> What you should do
Each record below should be set down exactly.
:: Entries shown ::
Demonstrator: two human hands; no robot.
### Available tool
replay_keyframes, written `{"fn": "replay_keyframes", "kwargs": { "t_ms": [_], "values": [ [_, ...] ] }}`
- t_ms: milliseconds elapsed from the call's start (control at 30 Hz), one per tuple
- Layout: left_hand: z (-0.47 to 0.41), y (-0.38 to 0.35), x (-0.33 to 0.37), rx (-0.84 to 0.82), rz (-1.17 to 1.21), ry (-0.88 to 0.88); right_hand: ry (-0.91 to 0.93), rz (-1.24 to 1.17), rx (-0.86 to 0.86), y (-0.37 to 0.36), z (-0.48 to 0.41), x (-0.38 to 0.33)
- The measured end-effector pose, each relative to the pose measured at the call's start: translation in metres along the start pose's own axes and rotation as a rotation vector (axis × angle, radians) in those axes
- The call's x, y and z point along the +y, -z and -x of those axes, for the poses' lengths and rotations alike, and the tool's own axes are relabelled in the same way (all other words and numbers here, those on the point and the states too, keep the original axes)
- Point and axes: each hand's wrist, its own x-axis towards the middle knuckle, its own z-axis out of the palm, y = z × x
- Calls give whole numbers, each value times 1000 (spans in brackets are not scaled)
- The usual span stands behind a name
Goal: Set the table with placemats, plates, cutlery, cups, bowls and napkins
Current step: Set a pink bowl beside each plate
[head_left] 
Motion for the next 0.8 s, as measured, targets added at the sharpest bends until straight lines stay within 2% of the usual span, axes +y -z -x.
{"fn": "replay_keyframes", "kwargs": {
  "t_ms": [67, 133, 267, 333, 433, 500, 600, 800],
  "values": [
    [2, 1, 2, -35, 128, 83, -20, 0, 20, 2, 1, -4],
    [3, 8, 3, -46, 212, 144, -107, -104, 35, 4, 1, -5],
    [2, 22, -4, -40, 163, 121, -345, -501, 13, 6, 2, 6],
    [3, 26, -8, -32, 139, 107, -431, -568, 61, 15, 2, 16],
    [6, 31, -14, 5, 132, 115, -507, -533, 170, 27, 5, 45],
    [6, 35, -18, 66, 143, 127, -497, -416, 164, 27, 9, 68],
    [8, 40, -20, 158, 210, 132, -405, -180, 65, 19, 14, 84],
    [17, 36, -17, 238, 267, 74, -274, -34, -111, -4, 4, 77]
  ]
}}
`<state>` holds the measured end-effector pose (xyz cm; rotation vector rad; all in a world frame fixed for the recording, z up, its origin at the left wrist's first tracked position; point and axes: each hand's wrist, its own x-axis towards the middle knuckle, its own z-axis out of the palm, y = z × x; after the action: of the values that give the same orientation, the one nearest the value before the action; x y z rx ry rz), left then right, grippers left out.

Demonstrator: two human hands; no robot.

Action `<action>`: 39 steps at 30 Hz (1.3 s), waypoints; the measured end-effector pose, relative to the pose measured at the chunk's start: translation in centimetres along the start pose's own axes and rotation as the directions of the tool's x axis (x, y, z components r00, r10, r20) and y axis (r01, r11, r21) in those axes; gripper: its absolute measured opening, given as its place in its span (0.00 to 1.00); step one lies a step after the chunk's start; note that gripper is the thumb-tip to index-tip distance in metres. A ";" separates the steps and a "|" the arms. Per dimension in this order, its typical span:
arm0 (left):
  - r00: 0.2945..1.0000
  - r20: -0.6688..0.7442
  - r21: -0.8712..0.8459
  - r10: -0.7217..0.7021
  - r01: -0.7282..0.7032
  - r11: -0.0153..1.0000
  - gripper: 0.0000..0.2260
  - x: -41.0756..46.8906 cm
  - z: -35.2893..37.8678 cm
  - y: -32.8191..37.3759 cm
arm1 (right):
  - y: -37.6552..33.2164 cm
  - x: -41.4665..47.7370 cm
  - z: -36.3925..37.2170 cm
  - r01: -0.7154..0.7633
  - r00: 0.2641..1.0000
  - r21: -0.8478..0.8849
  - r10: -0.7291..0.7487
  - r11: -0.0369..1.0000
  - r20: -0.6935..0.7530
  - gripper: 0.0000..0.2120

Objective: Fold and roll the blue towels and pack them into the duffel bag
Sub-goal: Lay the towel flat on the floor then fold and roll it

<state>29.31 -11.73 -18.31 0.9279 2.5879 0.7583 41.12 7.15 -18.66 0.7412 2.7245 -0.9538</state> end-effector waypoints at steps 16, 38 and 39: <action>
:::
> Task answer
Demonstrator: two human hands; no robot.
### Available tool
replay_keyframes, written `{"fn": "replay_keyframes", "kwargs": { "t_ms": [_], "values": [ [_, ...] ] }}`
- t_ms: milliseconds elapsed from the call's start (control at 30 Hz), one per tuple
- Layout: left_hand: z (-0.47 to 0.41), y (-0.38 to 0.35), x (-0.33 to 0.37), rx (-0.84 to 0.82), rz (-1.17 to 1.21), ry (-0.88 to 0.88); right_hand: ry (-0.91 to 0.93), rz (-1.24 to 1.17), rx (-0.86 to 0.86), y (-0.37 to 0.36), z (-0.48 to 0.41), x (-0.38 to 0.33)
- The measured end-effector pose, each relative to the pose measured at the call's start: translation in metres along the start pose's own axes and rotation as a rotation vector (axis × angle, radians) in those axes
- The call's x, y and z point along the +y, -z and -x of those axes, for the poses' lengths and rotations alike, and the tool's own axes are relabelled in the same way (all other words and numbers here, those on the point and the states too, keep the original axes)
- Point and axes: each hand's wrist, its own x-axis towards the middle knuckle, its own z-axis out of the palm, y = z × x
- Calls give whole numbers, each value times 1000 (spans in brackets are not scaled)
- The usual span stands behind a name
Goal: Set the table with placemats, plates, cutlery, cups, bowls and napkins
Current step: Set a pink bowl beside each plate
[head_left] 
Motion for the next 0.8 s, as measured, targets added at the sharpest bends until straight lines stay within 2% of the usual span, axes +y -z -x.
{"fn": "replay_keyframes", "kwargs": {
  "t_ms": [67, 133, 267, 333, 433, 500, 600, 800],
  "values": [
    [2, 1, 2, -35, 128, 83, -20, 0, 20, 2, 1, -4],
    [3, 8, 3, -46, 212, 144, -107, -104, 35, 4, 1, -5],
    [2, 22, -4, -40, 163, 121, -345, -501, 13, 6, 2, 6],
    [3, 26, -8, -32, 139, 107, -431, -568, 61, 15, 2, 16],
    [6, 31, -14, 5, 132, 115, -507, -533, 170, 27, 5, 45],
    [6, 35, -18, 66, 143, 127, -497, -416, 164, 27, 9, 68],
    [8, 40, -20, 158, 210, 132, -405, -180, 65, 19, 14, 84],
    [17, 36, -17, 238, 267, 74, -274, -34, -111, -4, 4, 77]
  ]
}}
`<state>` holds the measured end-effector pose (xyz cm; rotation vector rad; all in a world frame fixed for the recording, z up, its origin at the left wrist's first tracked position; point and axes: each hand's wrist, its own x-axis towards the middle knuckle, its own z-axis out of the palm, y = z × x; after the action: of the values that give the same orientation, the one nearest the value before the action; x y z rx ry rz), left then right, grippers left out.

Demonstrator: two human hands; no robot.

Action `<action>`: 39 steps at 30 Hz (1.3 s), waypoints; the measured end-effector pose, relative to the pose measured at the chunk's start: translation in centimetres along the start pose's own axes and rotation as the directions of the tool's x axis (x, y, z components r00, r10, r20) and y axis (r01, r11, r21) in those axes; gripper: its absolute measured opening, given as its place in its span (0.00 to 1.00); step one lies a step after the chunk's start; note that gripper is the thumb-tip to index-tip distance in metres. A ";" separates the steps and a "|" the arms. Per dimension in this order, its typical span:
arm0 (left):
  - r00: 0.2945..1.0000
  - r20: -0.6688..0.7442
  - r21: -0.8712..0.8459
  - r10: -0.7217..0.7021
  - r01: -0.7282..0.7032
  - r11: -0.0153..1.0000
  - gripper: 0.0000..0.2260
  - x: -41.0756..46.8906 cm
  - z: -35.2893..37.8678 cm
  - y: -32.8191..37.3759 cm
arm1 (right):
  - y: -37.6552..33.2164 cm
  - x: -41.4665..47.7370 cm
  - z: -36.3925..37.2170 cm
  - r01: -0.7154..0.7633
  - r00: 0.2641..1.0000
  - r21: -0.8478..0.8849
  - r10: -0.7291..0.7487
  - r11: -0.0369..1.0000
  - r20: -0.6935..0.7530
  - gripper: 0.0000..0.2120

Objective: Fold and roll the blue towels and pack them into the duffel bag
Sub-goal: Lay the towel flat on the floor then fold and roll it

<state>29.31 -11.73 -18.31 0.9279 2.5879 0.7583 41.12 7.15 -18.66 0.7412 2.7245 -0.9538</state> end-effector waypoints at steps 16, 38 and 39: <action>

That finishes the exercise.